Punta Arenas
Punta Arenas (115000 abitanti), capitale della XII Region de Magallanes y Antartica Cilena, deve
la sua prosperità agli impianti petroliferi, ai giacimenti di carbone, all'allevamento ovino
e all'industria della pesca, oltre che naturalmente alla presenza del porto, importante punto
di riferimento per le navi che attraversano lo Stretto di Magellano e base logistica per le
spedizioni dirette in Antartide. Fondata nel 1848 dai coloni di Fuerte Bulnes sulla costa
orientale della penisola di Brunswick in località Sandy point, Punta Arenas venne
destinata inizialmente a colonia penale militare, i cui forzati crearono non pochi problemi
alla comunità. Tra i numerosi ammutinamenti avvenuti nel carcere, particolarmente sanguinoso
fu quello del 1851 capeggiato dal famigerato Cambiaso, che distrusse la città, uccise tutte le
autorità civili e militari e governò per oltre un anno la regione prima di essere sconfitto dalle
truppe regolari. Ad una vendetta per le persecuzioni subite si deve invece l'uccisione nel 1852 del
governatore B.E. Philippi da parte di un gruppo di indigeni Ona in prossimità della laguna
Cabeza del Mar.
Per favorire la colonizzazione della regione, nel 1853 Manuel Montt inviò come governatore Jorge
Schyhthe, al quale si debbono i primi tentativi di sviluppo agricolo; nel 1867 il presidente José
Joaquin Perez concesse facilitazioni all'immigrazione straniera e dichiarò Punta Arenas porto franco.

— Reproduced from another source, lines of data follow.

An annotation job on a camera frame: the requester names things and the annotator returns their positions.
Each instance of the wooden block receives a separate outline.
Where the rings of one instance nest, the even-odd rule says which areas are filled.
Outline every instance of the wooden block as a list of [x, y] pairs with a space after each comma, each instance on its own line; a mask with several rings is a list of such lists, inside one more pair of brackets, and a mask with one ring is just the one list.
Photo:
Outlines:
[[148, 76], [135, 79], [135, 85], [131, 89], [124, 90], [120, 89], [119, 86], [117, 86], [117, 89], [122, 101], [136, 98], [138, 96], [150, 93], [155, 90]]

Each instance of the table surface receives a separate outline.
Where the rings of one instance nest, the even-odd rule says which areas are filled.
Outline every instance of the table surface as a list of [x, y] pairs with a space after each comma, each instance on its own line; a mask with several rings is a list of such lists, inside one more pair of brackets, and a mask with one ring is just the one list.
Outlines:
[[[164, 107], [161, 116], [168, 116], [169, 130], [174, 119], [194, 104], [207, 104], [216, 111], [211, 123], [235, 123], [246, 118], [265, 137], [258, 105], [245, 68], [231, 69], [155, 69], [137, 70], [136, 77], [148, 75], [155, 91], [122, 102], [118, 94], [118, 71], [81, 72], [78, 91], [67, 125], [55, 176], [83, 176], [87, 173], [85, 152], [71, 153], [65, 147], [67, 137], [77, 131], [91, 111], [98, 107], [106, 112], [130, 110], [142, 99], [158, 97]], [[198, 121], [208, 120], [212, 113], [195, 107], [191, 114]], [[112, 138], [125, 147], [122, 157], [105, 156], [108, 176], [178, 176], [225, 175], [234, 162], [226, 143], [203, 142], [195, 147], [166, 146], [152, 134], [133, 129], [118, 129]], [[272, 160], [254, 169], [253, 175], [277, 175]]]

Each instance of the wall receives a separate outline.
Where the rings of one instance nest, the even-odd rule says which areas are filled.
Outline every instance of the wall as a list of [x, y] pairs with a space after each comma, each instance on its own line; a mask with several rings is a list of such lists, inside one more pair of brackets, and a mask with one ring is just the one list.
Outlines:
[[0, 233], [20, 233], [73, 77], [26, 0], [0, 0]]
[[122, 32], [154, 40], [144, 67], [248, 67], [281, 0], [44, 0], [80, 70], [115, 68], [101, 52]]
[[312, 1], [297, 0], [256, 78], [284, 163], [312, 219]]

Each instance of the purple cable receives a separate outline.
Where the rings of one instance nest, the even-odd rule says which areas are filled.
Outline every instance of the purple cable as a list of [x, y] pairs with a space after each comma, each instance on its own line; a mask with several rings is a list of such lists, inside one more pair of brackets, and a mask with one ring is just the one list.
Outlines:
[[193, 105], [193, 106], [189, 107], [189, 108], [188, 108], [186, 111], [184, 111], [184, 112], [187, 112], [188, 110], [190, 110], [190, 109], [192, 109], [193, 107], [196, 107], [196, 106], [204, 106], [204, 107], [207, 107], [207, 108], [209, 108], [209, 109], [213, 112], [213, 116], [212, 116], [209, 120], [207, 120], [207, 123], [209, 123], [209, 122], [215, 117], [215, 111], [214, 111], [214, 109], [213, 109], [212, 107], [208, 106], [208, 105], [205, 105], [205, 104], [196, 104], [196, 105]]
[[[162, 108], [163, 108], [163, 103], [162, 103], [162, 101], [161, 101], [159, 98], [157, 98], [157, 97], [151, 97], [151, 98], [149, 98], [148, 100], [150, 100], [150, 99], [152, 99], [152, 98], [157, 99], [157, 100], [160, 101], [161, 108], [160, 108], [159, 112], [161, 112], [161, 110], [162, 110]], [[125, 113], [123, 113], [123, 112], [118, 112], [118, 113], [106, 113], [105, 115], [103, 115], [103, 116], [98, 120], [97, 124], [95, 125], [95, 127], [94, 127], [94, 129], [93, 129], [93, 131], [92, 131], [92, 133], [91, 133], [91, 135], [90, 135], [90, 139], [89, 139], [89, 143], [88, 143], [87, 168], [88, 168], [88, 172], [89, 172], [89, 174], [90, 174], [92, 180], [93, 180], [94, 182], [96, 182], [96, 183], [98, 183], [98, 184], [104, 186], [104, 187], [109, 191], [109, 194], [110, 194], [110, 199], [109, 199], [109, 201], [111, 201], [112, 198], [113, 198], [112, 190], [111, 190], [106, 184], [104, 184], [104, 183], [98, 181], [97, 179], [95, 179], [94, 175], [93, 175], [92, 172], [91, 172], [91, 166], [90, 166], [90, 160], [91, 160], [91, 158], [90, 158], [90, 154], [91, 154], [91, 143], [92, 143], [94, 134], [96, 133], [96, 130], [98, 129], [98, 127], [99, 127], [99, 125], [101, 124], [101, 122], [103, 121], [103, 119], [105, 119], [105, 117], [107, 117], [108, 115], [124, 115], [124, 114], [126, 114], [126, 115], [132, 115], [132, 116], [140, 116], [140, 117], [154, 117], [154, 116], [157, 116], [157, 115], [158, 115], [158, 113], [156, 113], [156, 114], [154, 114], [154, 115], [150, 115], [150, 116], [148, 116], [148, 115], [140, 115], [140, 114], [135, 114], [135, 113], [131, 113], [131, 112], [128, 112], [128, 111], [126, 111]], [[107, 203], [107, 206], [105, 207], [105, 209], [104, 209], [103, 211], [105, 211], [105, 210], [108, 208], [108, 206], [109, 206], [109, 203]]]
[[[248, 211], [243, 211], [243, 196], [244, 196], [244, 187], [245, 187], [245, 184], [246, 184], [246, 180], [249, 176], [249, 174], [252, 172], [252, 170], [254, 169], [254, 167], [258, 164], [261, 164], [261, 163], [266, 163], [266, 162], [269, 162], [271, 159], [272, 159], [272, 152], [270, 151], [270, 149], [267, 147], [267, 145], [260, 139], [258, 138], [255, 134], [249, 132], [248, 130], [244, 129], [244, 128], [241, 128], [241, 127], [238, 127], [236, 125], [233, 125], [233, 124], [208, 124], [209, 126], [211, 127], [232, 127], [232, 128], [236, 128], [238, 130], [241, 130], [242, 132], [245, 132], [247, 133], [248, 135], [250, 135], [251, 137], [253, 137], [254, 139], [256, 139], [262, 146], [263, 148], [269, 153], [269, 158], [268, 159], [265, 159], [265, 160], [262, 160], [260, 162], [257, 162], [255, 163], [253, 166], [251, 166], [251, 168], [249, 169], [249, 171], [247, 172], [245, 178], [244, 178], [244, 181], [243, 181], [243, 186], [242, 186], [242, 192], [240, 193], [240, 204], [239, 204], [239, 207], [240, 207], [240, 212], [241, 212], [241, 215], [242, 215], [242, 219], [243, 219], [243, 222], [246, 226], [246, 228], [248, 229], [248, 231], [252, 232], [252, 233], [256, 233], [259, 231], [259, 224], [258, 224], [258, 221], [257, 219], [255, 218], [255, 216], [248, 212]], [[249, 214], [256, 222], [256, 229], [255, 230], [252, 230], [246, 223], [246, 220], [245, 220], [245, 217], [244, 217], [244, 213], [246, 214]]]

Ciò nonostante la cittadina rimase per anni solamente un approdo logistico per il rifornimento di
viveri, acqua e carbone delle navi che attraversano lo Stretto di Magellano, delle baleniere e delle
imbarcazioni dei cacciatori di foche che si aggiravano tra i canali e le isole fueghine. Nel 1877 venne
definitivamente chiusa la colonia penale, vennero concesse in affitto le prime terre demaniali e consentita
l'importazione del primo gregge di pecore dalle isole Malvinas: queste scelte influirono radicalmente
sullo sviluppo della città, che divenne ben presto il centro economico della regione e la residenza
di proprietari terrieri, allevatori, commercianti e armatori di flotte baleniere e commerciali che
saranno i fautori dello sviluppo di tutta l'area fueghina. Nel 1881 attraccarono al porto della città
ben 172 navi a vapore e 36 velieri, e sulla piazza centrale già si affacciavano i palazzi signorili ed
un Teatro dell'Opera ispirato a quello di Buenos Aires. Ondate di immigrati dall'Europa si ebbero durante
il periodo della febbre dell'oro tra il 1890 ed il 1910 e dopo la prima guerra mondiale. Crollati sui
mercati internazionali i prezzi dei prodotti ovinicoli e proibita la caccia a otarie e balene, con la
scoperta del petrolio, avvenuta il 29 dicembre 1945 nella Terra del Fuoco, Punta Arenas si è riconvertita
nel centro amministrativo degli impianti di estrazione acquistando nuova prosperità. Agli inizi degli
anni '70, in un processo di diversificazione dell'economia, è stato dato impulso all'industria della
pesca, nel 1978 è iniziato lo sfruttamento dei giacimenti di carbone, considerati tra i più vasti del mondo.